The intersection of government drug policy and employment is in the recent trend for U.S. states to decriminalize marijuana possession.  Recall that this is far and away the most popular illegal drug among Americans.  As of January 2012, California, Nevada, Oregon, Washington state, Colorado, Nebraska, Minnesota, Alabama, Ohio, North Carolina, New York, Connecticut, Massachusetts, Rhode Island, and Maine all have varying laws which make the possession of small amounts of marijuana either legal or subject to a de minimus penalty.  In New York, for example, possession of 25 grams or less on a first offence is a $100 fine and considered a “Violation,” akin to a traffic ticket.

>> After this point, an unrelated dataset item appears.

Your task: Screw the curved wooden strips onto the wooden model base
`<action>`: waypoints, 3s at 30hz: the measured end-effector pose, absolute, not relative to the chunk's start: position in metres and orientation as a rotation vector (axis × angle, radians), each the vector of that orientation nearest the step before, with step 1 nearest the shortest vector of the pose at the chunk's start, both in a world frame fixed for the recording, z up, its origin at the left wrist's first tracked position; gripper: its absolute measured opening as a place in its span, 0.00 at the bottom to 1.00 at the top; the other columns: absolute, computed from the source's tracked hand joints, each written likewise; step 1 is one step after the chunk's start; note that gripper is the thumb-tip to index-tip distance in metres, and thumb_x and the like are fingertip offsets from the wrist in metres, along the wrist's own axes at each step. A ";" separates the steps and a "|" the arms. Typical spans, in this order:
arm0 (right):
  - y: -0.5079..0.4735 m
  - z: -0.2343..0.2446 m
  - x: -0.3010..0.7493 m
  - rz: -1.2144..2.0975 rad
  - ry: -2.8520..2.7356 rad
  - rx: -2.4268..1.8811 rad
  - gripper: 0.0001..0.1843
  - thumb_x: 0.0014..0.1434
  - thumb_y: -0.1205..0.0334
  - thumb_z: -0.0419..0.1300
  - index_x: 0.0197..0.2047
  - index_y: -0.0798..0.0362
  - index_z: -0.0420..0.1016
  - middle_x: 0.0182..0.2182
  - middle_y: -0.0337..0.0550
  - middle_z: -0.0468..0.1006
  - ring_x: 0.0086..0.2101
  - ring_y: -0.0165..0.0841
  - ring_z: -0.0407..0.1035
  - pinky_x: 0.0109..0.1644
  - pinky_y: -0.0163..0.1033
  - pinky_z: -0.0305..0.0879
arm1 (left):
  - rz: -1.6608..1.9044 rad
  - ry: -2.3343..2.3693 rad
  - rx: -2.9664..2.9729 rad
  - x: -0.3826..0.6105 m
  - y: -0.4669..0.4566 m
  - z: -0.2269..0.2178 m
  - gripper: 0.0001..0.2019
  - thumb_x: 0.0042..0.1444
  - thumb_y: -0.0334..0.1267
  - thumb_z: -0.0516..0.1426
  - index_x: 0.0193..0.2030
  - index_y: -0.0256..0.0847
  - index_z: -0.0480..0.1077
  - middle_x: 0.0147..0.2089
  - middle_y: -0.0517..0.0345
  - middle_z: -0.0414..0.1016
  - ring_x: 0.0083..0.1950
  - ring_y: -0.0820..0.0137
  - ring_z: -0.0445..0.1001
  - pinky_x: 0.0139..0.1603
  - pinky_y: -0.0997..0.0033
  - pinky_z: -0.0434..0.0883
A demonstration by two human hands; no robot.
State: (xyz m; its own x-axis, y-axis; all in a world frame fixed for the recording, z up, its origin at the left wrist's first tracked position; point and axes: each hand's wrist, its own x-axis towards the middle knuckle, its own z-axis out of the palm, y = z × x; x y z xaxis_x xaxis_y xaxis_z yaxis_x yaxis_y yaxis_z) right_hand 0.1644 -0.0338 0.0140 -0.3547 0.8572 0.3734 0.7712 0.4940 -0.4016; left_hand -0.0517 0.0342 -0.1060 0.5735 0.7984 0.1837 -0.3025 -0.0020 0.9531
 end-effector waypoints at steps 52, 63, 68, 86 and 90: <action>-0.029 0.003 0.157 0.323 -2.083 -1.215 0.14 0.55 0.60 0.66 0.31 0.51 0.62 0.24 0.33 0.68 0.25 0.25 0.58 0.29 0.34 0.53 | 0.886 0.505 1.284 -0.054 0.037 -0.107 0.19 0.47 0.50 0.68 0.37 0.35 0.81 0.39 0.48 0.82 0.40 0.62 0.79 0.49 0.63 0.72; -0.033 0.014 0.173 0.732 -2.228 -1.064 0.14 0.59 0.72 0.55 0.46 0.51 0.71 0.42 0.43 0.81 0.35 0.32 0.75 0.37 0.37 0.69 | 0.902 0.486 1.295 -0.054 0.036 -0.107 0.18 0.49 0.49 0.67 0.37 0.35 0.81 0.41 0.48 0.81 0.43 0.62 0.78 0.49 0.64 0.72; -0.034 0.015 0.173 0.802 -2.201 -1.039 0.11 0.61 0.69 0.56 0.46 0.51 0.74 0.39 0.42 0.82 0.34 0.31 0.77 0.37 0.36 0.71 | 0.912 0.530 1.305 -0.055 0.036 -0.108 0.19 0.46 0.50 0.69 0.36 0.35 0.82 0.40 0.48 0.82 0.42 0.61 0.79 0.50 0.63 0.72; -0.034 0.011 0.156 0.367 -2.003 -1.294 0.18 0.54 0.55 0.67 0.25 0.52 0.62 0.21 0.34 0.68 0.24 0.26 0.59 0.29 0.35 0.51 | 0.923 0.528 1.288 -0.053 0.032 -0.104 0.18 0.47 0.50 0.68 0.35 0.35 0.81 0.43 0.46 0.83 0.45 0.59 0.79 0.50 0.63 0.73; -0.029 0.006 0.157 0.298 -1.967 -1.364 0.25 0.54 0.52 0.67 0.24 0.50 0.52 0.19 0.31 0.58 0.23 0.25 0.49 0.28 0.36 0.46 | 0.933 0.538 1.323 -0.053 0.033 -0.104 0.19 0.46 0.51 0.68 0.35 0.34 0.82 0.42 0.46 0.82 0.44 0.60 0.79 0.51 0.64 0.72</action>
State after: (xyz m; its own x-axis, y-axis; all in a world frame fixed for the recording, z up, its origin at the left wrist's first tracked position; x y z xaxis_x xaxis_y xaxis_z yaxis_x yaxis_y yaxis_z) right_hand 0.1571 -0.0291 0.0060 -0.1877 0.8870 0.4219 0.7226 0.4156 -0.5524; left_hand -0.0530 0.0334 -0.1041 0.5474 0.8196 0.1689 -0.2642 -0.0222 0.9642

But for all these lessening of the strictures, marijuana use will still trigger a positive drug reading on the standard pre- and current employment urine test.  The minimum standard used by most employers, courtesy of the U.S. government’s Substance Abuse and Mental Health Services Administration (SAMHSA), tests for:

  • Marijuana/Hashish
  • Cocaine in all forms
  • Amphetamines
  • Opiates such as Heroin
  • PCP

The critical issue is that while states might set their own laws, the Federal government still rates marijuana as a Schedule 1 drug, alongside heroin, LSD and Ecstasy (MDMA).  As recently as December 2012, both SAMHSA and the Department of Transportation - where drug testing is understandably important - reiterated that marijuana remains part of their established “Panel” (those five drugs mentioned above) and that they do not recognize any medical use or state exemptions for criminality.  Even Colorado, which last November passed some of the most relaxed drug laws in the country, allows employers to continue to test for, and terminate/not hire, marijuana use.

In summary, drug use and testing does not (of course) explain the still high levels of national unemployment on their own.  Issues of cyclical sluggishness and select structural issues still hold the reins here.  But as policymakers struggle to keep the country’s unemployment rate on a downward trajectory, it does seem clear that national drug policy and state-level lawmaking are working at cross-purposes.  With drug use among the unemployed at levels double their full-time employed peers (17% versus 8%), and marijuana use on a solid uptrend, national drug policy and macroeconomic priorities appear to be on different – and conflicting – tracks.